All records, exactly as written, minus the pictures: copy them out.
--- DATA FOR THIS TASK Enclosed Below ---
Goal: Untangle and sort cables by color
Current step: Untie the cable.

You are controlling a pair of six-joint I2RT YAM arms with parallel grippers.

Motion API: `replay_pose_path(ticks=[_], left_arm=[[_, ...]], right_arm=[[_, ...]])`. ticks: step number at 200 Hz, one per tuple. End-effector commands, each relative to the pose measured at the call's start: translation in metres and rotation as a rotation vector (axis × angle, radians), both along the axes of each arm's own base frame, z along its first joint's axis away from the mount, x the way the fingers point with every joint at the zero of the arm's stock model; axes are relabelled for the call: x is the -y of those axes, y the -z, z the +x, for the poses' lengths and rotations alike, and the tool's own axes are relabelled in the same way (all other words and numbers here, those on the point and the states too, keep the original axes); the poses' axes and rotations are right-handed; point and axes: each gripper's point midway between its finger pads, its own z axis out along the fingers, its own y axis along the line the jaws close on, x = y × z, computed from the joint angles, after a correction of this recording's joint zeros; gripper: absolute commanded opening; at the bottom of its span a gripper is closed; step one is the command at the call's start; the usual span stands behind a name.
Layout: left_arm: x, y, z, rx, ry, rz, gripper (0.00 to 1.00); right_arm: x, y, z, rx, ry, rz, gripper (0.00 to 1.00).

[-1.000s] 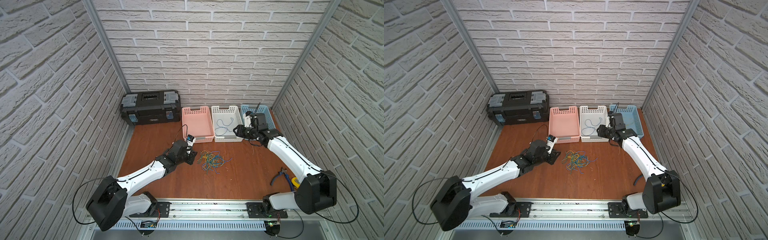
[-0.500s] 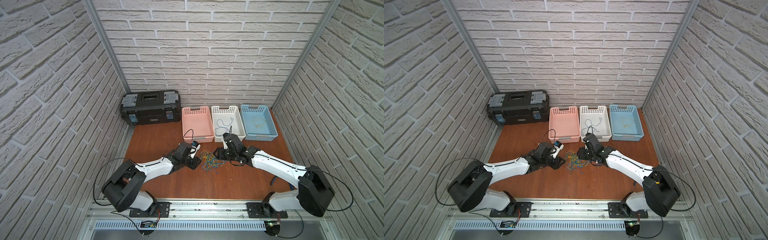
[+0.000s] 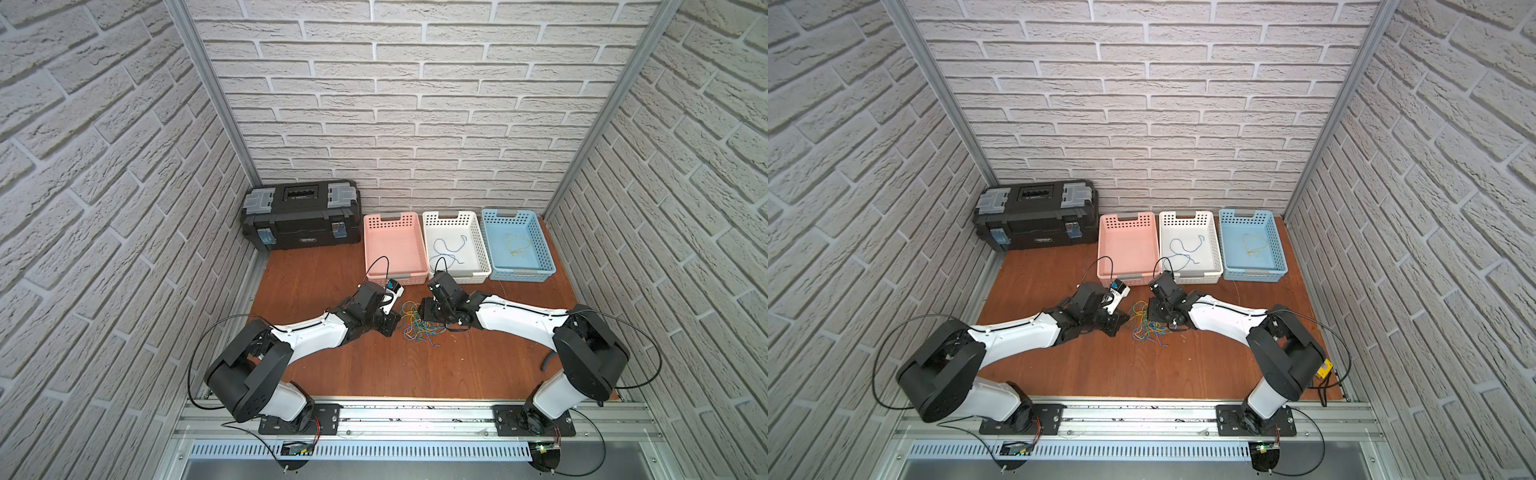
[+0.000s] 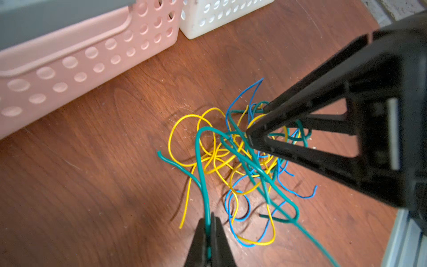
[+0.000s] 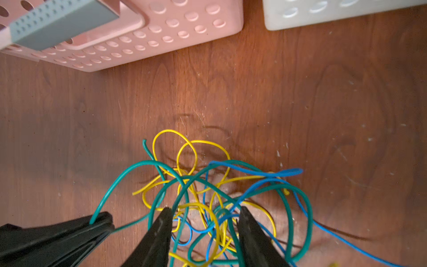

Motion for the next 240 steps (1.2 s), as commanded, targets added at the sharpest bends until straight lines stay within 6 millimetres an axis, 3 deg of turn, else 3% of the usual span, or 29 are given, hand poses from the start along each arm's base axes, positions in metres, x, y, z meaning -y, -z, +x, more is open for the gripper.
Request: replay_pose_path(ticks=[1, 23, 52, 74, 111, 149, 171, 216, 240], left_arm=[[0.010, -0.015, 0.007, 0.036, 0.025, -0.044, 0.00], [0.011, -0.019, 0.006, 0.039, 0.031, -0.058, 0.00], [0.006, -0.026, 0.006, 0.034, 0.003, -0.049, 0.00], [-0.014, -0.029, 0.015, 0.004, -0.112, 0.008, 0.00], [-0.031, -0.072, 0.020, 0.072, -0.197, -0.023, 0.00], [-0.050, -0.093, 0.022, 0.083, -0.291, -0.015, 0.00], [-0.068, -0.107, 0.028, 0.134, -0.370, -0.008, 0.00], [-0.120, -0.155, 0.042, 0.222, -0.568, -0.067, 0.00], [-0.131, -0.181, 0.045, 0.250, -0.603, -0.136, 0.00]], right_arm=[[-0.013, -0.004, 0.005, 0.023, -0.016, 0.031, 0.45], [-0.006, 0.002, 0.002, 0.032, -0.010, 0.014, 0.39], [0.004, 0.008, -0.002, 0.036, -0.007, -0.029, 0.13], [0.019, 0.014, -0.006, 0.040, 0.020, -0.081, 0.03], [0.037, 0.026, -0.017, 0.026, 0.037, -0.140, 0.03], [0.045, 0.031, -0.023, 0.029, 0.046, -0.155, 0.03], [0.048, 0.031, -0.024, 0.032, 0.050, -0.161, 0.03], [0.052, 0.029, -0.026, 0.038, 0.051, -0.170, 0.03], [0.047, 0.028, -0.027, 0.044, 0.033, -0.146, 0.03]])
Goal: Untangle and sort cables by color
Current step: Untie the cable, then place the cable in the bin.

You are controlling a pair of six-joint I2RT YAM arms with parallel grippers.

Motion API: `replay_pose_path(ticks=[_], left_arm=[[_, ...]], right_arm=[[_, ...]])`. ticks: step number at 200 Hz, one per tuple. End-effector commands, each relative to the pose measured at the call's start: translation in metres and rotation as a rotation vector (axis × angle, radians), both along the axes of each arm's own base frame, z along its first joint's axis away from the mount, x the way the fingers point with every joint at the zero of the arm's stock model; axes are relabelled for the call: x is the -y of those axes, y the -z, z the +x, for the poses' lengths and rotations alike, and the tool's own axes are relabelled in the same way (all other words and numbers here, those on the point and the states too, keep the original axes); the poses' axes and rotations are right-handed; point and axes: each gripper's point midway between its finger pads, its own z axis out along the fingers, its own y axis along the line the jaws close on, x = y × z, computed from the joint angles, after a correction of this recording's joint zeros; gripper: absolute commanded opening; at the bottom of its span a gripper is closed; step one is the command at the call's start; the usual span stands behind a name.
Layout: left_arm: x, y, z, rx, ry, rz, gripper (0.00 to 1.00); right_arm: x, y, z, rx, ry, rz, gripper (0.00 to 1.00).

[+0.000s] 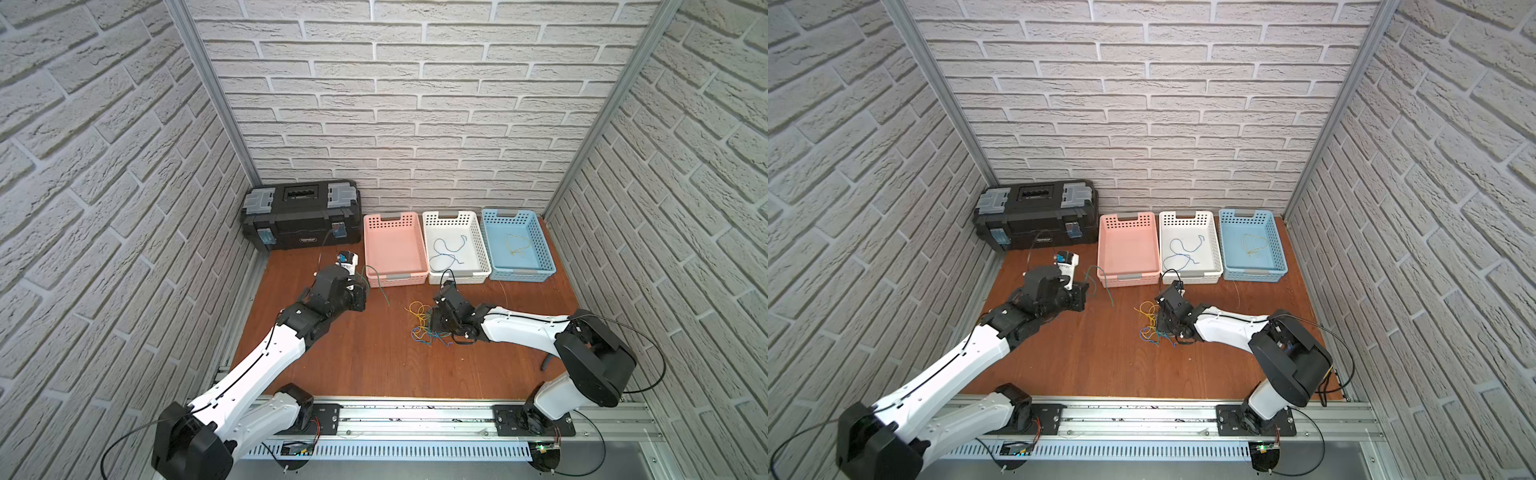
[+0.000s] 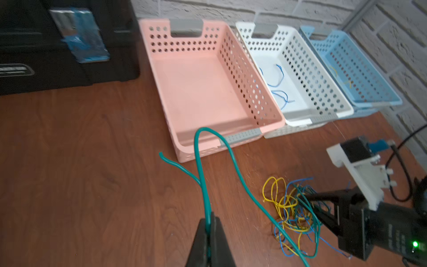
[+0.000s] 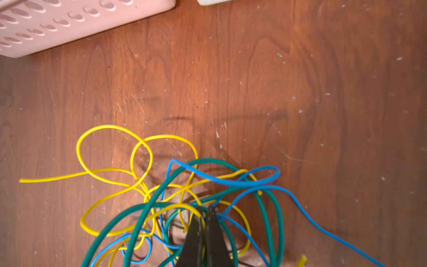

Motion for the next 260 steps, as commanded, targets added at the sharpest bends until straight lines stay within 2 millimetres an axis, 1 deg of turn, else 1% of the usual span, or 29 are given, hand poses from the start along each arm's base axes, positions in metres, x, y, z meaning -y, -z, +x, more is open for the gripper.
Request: replay_pose_path(ticks=[1, 12, 25, 38, 59, 76, 97, 109, 139, 157, 174, 192, 206, 221, 247, 260], left_arm=[[-0.011, -0.034, 0.005, 0.061, -0.051, -0.064, 0.00], [-0.011, -0.044, 0.007, 0.078, -0.041, -0.078, 0.00], [-0.006, -0.050, 0.009, 0.090, -0.015, -0.088, 0.00], [0.000, -0.053, 0.014, 0.097, 0.004, -0.102, 0.00], [0.010, -0.052, 0.027, 0.103, 0.016, -0.127, 0.00], [0.017, -0.051, 0.042, 0.118, 0.017, -0.134, 0.00], [0.025, -0.048, 0.065, 0.117, 0.010, -0.117, 0.00], [0.031, -0.045, 0.079, 0.112, 0.017, -0.103, 0.00], [0.052, -0.040, 0.116, 0.119, 0.042, -0.094, 0.00], [0.061, -0.029, 0.139, 0.104, 0.032, -0.071, 0.00], [0.073, -0.019, 0.156, 0.091, 0.045, -0.033, 0.00], [0.087, -0.009, 0.172, 0.084, 0.068, -0.008, 0.00], [0.095, 0.006, 0.184, 0.054, 0.070, 0.013, 0.00], [0.100, 0.027, 0.194, 0.019, 0.069, 0.055, 0.00], [0.112, 0.060, 0.207, -0.015, 0.090, 0.102, 0.02], [0.112, 0.077, 0.213, -0.046, 0.084, 0.118, 0.05]], right_arm=[[0.005, 0.002, -0.008, -0.001, -0.017, -0.022, 0.03], [-0.001, 0.000, -0.007, 0.008, -0.033, -0.006, 0.03], [-0.009, -0.003, -0.006, 0.017, -0.053, 0.018, 0.03], [-0.015, -0.006, -0.005, 0.021, -0.065, 0.036, 0.03], [-0.026, -0.012, -0.001, 0.026, -0.085, 0.052, 0.05], [-0.031, -0.019, 0.002, 0.040, -0.095, 0.056, 0.09], [-0.033, -0.033, 0.008, 0.068, -0.097, 0.056, 0.24], [-0.032, -0.040, 0.009, 0.078, -0.100, 0.047, 0.30], [-0.027, -0.061, 0.006, 0.107, -0.114, 0.030, 0.34], [-0.023, -0.075, 0.002, 0.129, -0.128, 0.033, 0.37], [-0.018, -0.091, -0.003, 0.153, -0.137, 0.033, 0.40], [-0.008, -0.107, -0.008, 0.181, -0.134, 0.024, 0.42], [0.001, -0.118, -0.012, 0.204, -0.129, 0.017, 0.43], [0.005, -0.127, -0.017, 0.215, -0.137, 0.018, 0.44], [0.016, -0.135, -0.026, 0.232, -0.120, 0.022, 0.46], [0.022, -0.136, -0.029, 0.242, -0.106, 0.025, 0.45]])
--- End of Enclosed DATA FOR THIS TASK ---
• **SOLVED EXERCISE**:
Goal: Untangle and sort cables by color
Current step: Untie the cable.

You are controlling a pair of six-joint I2RT YAM arms with parallel grippers.

Motion API: `replay_pose_path(ticks=[_], left_arm=[[_, ...]], right_arm=[[_, ...]])`. ticks: step number at 200 Hz, one per tuple. End-effector commands, each relative to the pose measured at the call's start: translation in metres and rotation as a rotation vector (axis × angle, radians), both along the axes of each arm's own base frame, z along its first joint's axis away from the mount, x the way the fingers point with every joint at the zero of the arm's stock model; axes are relabelled for the call: x is the -y of those axes, y the -z, z the +x, for the poses' lengths and rotations alike, and the tool's own axes are relabelled in the same way (all other words and numbers here, those on the point and the states too, keep the original axes); the poses' axes and rotations are right-handed; point and axes: each gripper's point midway between its finger pads, its own z axis out along the fingers, its own y axis along the line the jaws close on, x = y × z, computed from the joint angles, after a correction of this recording's joint zeros; gripper: absolute commanded opening; at the bottom of its span a gripper is closed; step one is the command at the call's start; the usual span stands behind a name.
Layout: left_arm: x, y, z, rx, ry, rz, gripper (0.00 to 1.00); right_arm: x, y, z, rx, ry, rz, gripper (0.00 to 1.00).

[-1.000s] 
[-0.500s] 
[+0.000s] 
[+0.000s] 
[+0.000s] 

Motion for the next 240 steps (1.2 s), as commanded, targets added at the sharpest bends until straight lines stay within 6 millimetres an axis, 3 deg of turn, else 3% of the usual span, or 29 are given, hand poses from the start along each arm's base axes, positions in metres, x, y, z meaning -y, -z, +x, more is open for the gripper.
Request: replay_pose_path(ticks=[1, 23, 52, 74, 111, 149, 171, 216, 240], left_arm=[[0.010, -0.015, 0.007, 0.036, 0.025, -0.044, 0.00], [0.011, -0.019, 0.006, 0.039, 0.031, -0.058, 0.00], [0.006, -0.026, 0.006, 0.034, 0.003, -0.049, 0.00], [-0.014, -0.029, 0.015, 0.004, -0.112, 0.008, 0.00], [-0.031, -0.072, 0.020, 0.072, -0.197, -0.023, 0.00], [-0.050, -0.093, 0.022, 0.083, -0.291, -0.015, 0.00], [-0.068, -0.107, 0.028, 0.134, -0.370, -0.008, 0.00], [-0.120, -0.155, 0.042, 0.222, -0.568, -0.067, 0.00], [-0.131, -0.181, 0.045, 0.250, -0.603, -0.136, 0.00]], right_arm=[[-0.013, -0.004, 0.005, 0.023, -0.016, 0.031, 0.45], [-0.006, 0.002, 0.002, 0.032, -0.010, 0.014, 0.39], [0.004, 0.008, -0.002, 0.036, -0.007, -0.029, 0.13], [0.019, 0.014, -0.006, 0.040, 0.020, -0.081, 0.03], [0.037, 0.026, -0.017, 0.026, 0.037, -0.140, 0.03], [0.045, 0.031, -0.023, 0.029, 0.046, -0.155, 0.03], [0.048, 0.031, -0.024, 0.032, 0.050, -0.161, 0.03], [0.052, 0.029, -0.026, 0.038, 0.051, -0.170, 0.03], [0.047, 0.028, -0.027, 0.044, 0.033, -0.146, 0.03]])
Goal: Untangle and sort cables by color
Current step: Untie the cable, then place the cable in the bin.

You are controlling a pair of six-joint I2RT YAM arms with parallel grippers.

Motion API: `replay_pose_path(ticks=[_], left_arm=[[_, ...]], right_arm=[[_, ...]])`. ticks: step number at 200 Hz, one per tuple. End-effector commands, each relative to the pose measured at the call's start: translation in metres and rotation as a rotation vector (axis × angle, radians), both along the axes of each arm's own base frame, z along its first joint's axis away from the mount, x the way the fingers point with every joint at the zero of the arm's stock model; axes are relabelled for the call: x is the -y of those axes, y the -z, z the +x, for the poses' lengths and rotations alike, and the tool's own axes are relabelled in the same way (all other words and numbers here, those on the point and the states too, keep the original axes); the poses' axes and rotations are right-handed; point and axes: each gripper's point midway between its finger pads, its own z axis out along the fingers, its own y axis along the line the jaws close on, x = y × z, computed from the joint angles, after a correction of this recording's joint zeros; gripper: absolute commanded opening; at the bottom of its span a gripper is closed; step one is the command at the call's start; the usual span stands behind a name.
Layout: left_arm: x, y, z, rx, ry, rz, gripper (0.00 to 1.00); right_arm: x, y, z, rx, ry, rz, gripper (0.00 to 1.00).

[+0.000s] 
[+0.000s] 
[+0.000s] 

Motion for the next 260 steps, as commanded, targets added at the sharpest bends until straight lines stay within 2 millimetres an axis, 1 deg of turn, else 1% of the usual span, or 29 are given, hand poses from the start along each arm's base axes, positions in metres, x, y, z meaning -y, -z, +x, more is open for the gripper.
Request: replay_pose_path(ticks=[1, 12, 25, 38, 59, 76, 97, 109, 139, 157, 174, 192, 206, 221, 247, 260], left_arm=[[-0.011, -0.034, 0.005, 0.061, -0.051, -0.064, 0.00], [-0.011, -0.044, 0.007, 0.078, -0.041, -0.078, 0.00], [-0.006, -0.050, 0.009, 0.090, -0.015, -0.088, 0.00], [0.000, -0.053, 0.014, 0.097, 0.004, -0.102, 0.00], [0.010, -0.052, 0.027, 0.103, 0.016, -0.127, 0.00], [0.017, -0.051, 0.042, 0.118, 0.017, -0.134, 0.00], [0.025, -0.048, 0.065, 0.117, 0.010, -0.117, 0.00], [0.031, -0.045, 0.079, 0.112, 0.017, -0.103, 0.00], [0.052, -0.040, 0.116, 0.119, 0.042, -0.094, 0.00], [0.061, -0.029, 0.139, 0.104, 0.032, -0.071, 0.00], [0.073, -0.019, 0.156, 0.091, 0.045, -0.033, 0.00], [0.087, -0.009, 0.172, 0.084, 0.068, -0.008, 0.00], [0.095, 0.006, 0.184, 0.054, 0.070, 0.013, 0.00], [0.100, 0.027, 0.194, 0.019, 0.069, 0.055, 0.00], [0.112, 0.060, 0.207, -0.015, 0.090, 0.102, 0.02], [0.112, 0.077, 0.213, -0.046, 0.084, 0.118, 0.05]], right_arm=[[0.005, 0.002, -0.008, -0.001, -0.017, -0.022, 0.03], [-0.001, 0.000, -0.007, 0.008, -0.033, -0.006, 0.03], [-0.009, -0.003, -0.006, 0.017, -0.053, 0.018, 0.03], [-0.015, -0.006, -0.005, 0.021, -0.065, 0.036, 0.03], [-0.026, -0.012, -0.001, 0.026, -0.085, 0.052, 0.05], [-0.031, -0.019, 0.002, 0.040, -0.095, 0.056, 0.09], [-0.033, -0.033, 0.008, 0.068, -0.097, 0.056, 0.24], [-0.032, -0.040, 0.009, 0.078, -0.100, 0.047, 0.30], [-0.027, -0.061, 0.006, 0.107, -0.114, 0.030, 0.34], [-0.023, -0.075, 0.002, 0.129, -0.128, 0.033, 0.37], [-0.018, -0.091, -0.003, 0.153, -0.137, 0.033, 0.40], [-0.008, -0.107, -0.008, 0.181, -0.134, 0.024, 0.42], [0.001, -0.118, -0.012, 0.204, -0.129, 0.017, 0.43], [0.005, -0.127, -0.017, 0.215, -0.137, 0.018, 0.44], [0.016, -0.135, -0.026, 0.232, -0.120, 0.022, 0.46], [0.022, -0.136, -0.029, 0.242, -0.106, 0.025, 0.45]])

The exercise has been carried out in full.